Print the records below exactly, omitting all pictures.

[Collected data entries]
"""

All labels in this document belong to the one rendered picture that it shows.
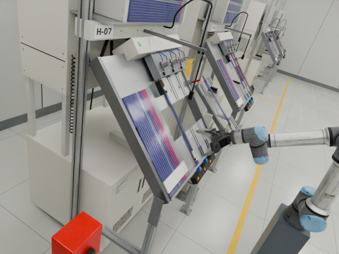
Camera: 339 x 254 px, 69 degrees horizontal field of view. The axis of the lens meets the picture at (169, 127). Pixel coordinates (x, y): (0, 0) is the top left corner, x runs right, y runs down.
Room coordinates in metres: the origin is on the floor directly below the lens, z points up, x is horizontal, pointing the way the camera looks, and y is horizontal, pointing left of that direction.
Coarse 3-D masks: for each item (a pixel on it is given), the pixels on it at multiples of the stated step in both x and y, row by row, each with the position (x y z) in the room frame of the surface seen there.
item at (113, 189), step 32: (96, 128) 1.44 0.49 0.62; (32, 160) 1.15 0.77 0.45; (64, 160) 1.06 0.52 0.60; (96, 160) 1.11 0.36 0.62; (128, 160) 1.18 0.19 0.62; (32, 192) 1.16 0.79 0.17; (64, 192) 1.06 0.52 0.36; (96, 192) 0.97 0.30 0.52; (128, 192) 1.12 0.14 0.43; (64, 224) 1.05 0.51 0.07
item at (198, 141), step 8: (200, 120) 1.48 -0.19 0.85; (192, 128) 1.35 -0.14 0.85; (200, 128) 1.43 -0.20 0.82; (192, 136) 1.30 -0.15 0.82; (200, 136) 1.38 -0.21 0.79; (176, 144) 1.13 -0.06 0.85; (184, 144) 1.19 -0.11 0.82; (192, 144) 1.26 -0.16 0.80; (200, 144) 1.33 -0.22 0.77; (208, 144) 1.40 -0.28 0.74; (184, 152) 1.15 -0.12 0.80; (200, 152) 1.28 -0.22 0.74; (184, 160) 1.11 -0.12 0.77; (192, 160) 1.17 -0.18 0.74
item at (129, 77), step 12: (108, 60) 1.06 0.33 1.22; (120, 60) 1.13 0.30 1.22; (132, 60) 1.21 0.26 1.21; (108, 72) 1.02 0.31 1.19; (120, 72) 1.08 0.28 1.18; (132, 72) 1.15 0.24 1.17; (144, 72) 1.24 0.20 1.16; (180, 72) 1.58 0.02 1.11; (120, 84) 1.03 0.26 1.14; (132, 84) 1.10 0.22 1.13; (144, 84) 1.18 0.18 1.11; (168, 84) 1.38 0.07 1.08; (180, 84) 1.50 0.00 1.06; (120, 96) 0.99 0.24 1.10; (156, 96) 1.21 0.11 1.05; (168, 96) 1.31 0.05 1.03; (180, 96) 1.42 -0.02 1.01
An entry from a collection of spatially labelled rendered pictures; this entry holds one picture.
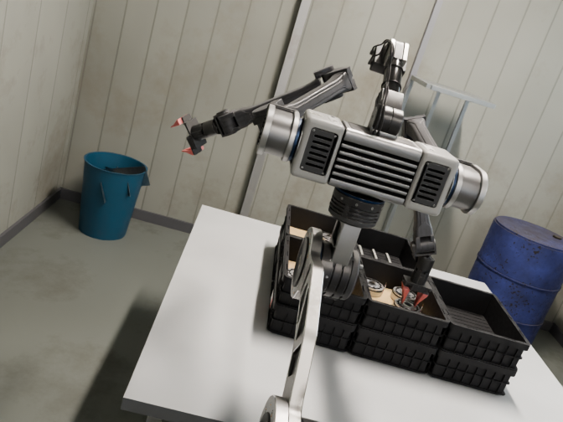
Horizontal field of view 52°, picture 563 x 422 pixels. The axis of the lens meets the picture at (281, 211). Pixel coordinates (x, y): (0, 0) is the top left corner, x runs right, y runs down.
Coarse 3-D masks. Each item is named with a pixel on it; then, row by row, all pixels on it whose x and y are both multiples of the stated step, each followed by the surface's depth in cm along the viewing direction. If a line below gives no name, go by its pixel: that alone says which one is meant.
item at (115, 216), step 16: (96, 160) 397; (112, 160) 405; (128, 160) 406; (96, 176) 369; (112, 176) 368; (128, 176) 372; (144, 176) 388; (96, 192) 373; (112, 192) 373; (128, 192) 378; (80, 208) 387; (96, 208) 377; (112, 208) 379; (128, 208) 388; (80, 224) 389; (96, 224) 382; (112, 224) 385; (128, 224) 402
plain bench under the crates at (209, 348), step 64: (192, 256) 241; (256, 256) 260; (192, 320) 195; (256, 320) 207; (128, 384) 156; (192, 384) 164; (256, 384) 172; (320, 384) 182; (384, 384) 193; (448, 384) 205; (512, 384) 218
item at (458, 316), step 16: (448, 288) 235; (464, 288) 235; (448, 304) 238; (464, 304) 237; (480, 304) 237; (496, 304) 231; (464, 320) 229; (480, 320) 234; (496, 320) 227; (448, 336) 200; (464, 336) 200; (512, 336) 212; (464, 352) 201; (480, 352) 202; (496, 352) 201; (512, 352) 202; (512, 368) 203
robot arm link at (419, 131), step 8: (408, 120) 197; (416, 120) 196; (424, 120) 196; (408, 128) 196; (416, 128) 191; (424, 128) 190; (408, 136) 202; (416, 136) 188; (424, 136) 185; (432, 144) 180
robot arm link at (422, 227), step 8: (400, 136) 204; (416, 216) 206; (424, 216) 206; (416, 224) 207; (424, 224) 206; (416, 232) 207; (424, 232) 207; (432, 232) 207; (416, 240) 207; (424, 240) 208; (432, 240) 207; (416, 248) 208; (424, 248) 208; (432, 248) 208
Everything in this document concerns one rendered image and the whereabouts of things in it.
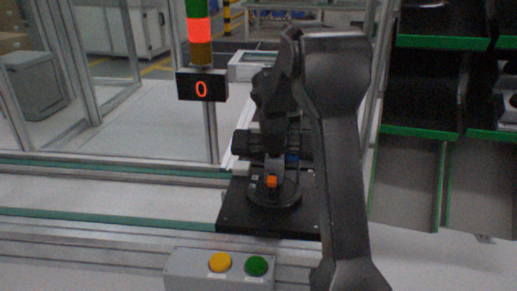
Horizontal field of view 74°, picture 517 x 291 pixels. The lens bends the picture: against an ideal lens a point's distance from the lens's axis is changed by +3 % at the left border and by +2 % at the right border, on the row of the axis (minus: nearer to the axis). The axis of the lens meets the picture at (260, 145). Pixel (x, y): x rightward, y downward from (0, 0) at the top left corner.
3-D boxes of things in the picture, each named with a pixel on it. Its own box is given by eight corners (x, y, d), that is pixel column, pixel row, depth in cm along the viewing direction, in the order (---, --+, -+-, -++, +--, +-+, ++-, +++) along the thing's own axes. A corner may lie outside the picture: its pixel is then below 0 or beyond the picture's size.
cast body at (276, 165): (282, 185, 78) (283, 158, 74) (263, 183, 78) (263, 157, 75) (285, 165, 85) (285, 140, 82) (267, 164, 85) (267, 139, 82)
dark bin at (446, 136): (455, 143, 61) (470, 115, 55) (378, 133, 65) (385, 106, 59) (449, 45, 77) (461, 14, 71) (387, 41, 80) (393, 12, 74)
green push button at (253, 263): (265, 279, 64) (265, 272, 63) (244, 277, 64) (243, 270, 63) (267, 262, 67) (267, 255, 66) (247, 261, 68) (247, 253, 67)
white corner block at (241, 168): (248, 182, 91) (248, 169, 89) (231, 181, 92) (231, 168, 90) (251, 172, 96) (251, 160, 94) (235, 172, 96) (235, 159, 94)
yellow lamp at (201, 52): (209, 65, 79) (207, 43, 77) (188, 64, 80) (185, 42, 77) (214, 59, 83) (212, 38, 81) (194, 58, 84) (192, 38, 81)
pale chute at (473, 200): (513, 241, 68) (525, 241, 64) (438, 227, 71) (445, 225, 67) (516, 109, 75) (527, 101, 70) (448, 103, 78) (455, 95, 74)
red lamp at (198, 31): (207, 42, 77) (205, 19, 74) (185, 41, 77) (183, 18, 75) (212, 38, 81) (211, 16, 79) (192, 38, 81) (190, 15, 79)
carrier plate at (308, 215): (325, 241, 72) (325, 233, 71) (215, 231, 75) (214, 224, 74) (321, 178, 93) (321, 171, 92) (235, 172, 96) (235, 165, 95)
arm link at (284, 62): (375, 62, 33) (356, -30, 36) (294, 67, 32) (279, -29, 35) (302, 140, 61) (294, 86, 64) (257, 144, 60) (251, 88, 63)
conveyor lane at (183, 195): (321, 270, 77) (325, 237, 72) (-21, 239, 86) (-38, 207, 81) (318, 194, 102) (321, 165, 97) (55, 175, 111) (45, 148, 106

"""

◆ Answer for this exercise ◆
All labels in this document belong to the one rendered picture that it shows.
Camera: 339 x 254 px, 69 degrees horizontal field of view. The axis of the lens meets the picture at (169, 127). Pixel coordinates (x, y): (0, 0) is the top left corner, x runs right, y runs down.
Room coordinates in metres: the origin is on the floor directly below the lens, z points up, x is horizontal, pointing the way the camera looks, and y is horizontal, pointing left of that direction.
Coarse 3-D masks: for each item (a pixel on it is given), the pixels on it at multiples of the stated step in both x and y, row by row, each with the position (x y z) in the room frame of the surface seen there.
item at (113, 189), step 32: (96, 128) 1.44 0.49 0.62; (32, 160) 1.15 0.77 0.45; (64, 160) 1.06 0.52 0.60; (96, 160) 1.11 0.36 0.62; (128, 160) 1.18 0.19 0.62; (32, 192) 1.16 0.79 0.17; (64, 192) 1.06 0.52 0.36; (96, 192) 0.97 0.30 0.52; (128, 192) 1.12 0.14 0.43; (64, 224) 1.05 0.51 0.07
item at (198, 141), step 8: (200, 120) 1.48 -0.19 0.85; (192, 128) 1.35 -0.14 0.85; (200, 128) 1.43 -0.20 0.82; (192, 136) 1.30 -0.15 0.82; (200, 136) 1.38 -0.21 0.79; (176, 144) 1.13 -0.06 0.85; (184, 144) 1.19 -0.11 0.82; (192, 144) 1.26 -0.16 0.80; (200, 144) 1.33 -0.22 0.77; (208, 144) 1.40 -0.28 0.74; (184, 152) 1.15 -0.12 0.80; (200, 152) 1.28 -0.22 0.74; (184, 160) 1.11 -0.12 0.77; (192, 160) 1.17 -0.18 0.74
item at (129, 77), step 12: (108, 60) 1.06 0.33 1.22; (120, 60) 1.13 0.30 1.22; (132, 60) 1.21 0.26 1.21; (108, 72) 1.02 0.31 1.19; (120, 72) 1.08 0.28 1.18; (132, 72) 1.15 0.24 1.17; (144, 72) 1.24 0.20 1.16; (180, 72) 1.58 0.02 1.11; (120, 84) 1.03 0.26 1.14; (132, 84) 1.10 0.22 1.13; (144, 84) 1.18 0.18 1.11; (168, 84) 1.38 0.07 1.08; (180, 84) 1.50 0.00 1.06; (120, 96) 0.99 0.24 1.10; (156, 96) 1.21 0.11 1.05; (168, 96) 1.31 0.05 1.03; (180, 96) 1.42 -0.02 1.01
An entry from a collection of spatially labelled rendered pictures; this entry holds one picture.
Horizontal field of view 52°, picture 563 x 422 pixels. The axis of the lens meets the picture at (281, 211). Pixel coordinates (x, y): (0, 0) is the top left corner, x runs right, y runs down.
Coarse 3-D masks. Each item is named with a pixel on it; then, row by row, all pixels on it whose x and y are both multiples of the stated step, each followed by the surface's depth in cm along the viewing direction. If a line below gives no name, go by its pixel: that alone says which one is meant.
item at (115, 216), step 16: (96, 160) 397; (112, 160) 405; (128, 160) 406; (96, 176) 369; (112, 176) 368; (128, 176) 372; (144, 176) 388; (96, 192) 373; (112, 192) 373; (128, 192) 378; (80, 208) 387; (96, 208) 377; (112, 208) 379; (128, 208) 388; (80, 224) 389; (96, 224) 382; (112, 224) 385; (128, 224) 402
plain bench under the crates at (209, 348), step 64: (192, 256) 241; (256, 256) 260; (192, 320) 195; (256, 320) 207; (128, 384) 156; (192, 384) 164; (256, 384) 172; (320, 384) 182; (384, 384) 193; (448, 384) 205; (512, 384) 218
item at (458, 316), step 16: (448, 288) 235; (464, 288) 235; (448, 304) 238; (464, 304) 237; (480, 304) 237; (496, 304) 231; (464, 320) 229; (480, 320) 234; (496, 320) 227; (448, 336) 200; (464, 336) 200; (512, 336) 212; (464, 352) 201; (480, 352) 202; (496, 352) 201; (512, 352) 202; (512, 368) 203
robot arm link at (419, 131), step 8: (408, 120) 197; (416, 120) 196; (424, 120) 196; (408, 128) 196; (416, 128) 191; (424, 128) 190; (408, 136) 202; (416, 136) 188; (424, 136) 185; (432, 144) 180
robot arm link at (422, 227), step 8: (400, 136) 204; (416, 216) 206; (424, 216) 206; (416, 224) 207; (424, 224) 206; (416, 232) 207; (424, 232) 207; (432, 232) 207; (416, 240) 207; (424, 240) 208; (432, 240) 207; (416, 248) 208; (424, 248) 208; (432, 248) 208
Everything in this document concerns one rendered image and the whereabouts of things in it.
Horizontal field of view 74°, picture 517 x 291 pixels. The lens bends the picture: against an ideal lens a point's distance from the lens's axis is changed by +3 % at the left border and by +2 % at the right border, on the row of the axis (minus: nearer to the axis). The axis of the lens meets the picture at (260, 145). Pixel (x, y): x rightward, y downward from (0, 0) at the top left corner.
3-D boxes of things in the picture, each named with a pixel on it. Its own box is given by eight corners (x, y, d), that is pixel column, pixel row, depth in cm along the viewing direction, in the order (---, --+, -+-, -++, +--, +-+, ++-, +++) along the thing's own axes. A corner may lie outside the picture: its pixel is then below 0 or beyond the picture's size.
cast body at (276, 165): (282, 185, 78) (283, 158, 74) (263, 183, 78) (263, 157, 75) (285, 165, 85) (285, 140, 82) (267, 164, 85) (267, 139, 82)
dark bin at (446, 136): (455, 143, 61) (470, 115, 55) (378, 133, 65) (385, 106, 59) (449, 45, 77) (461, 14, 71) (387, 41, 80) (393, 12, 74)
green push button at (253, 263): (265, 279, 64) (265, 272, 63) (244, 277, 64) (243, 270, 63) (267, 262, 67) (267, 255, 66) (247, 261, 68) (247, 253, 67)
white corner block at (241, 168): (248, 182, 91) (248, 169, 89) (231, 181, 92) (231, 168, 90) (251, 172, 96) (251, 160, 94) (235, 172, 96) (235, 159, 94)
yellow lamp at (201, 52): (209, 65, 79) (207, 43, 77) (188, 64, 80) (185, 42, 77) (214, 59, 83) (212, 38, 81) (194, 58, 84) (192, 38, 81)
pale chute at (473, 200): (513, 241, 68) (525, 241, 64) (438, 227, 71) (445, 225, 67) (516, 109, 75) (527, 101, 70) (448, 103, 78) (455, 95, 74)
red lamp at (198, 31): (207, 42, 77) (205, 19, 74) (185, 41, 77) (183, 18, 75) (212, 38, 81) (211, 16, 79) (192, 38, 81) (190, 15, 79)
carrier plate at (308, 215): (325, 241, 72) (325, 233, 71) (215, 231, 75) (214, 224, 74) (321, 178, 93) (321, 171, 92) (235, 172, 96) (235, 165, 95)
arm link at (284, 62): (375, 62, 33) (356, -30, 36) (294, 67, 32) (279, -29, 35) (302, 140, 61) (294, 86, 64) (257, 144, 60) (251, 88, 63)
conveyor lane at (183, 195): (321, 270, 77) (325, 237, 72) (-21, 239, 86) (-38, 207, 81) (318, 194, 102) (321, 165, 97) (55, 175, 111) (45, 148, 106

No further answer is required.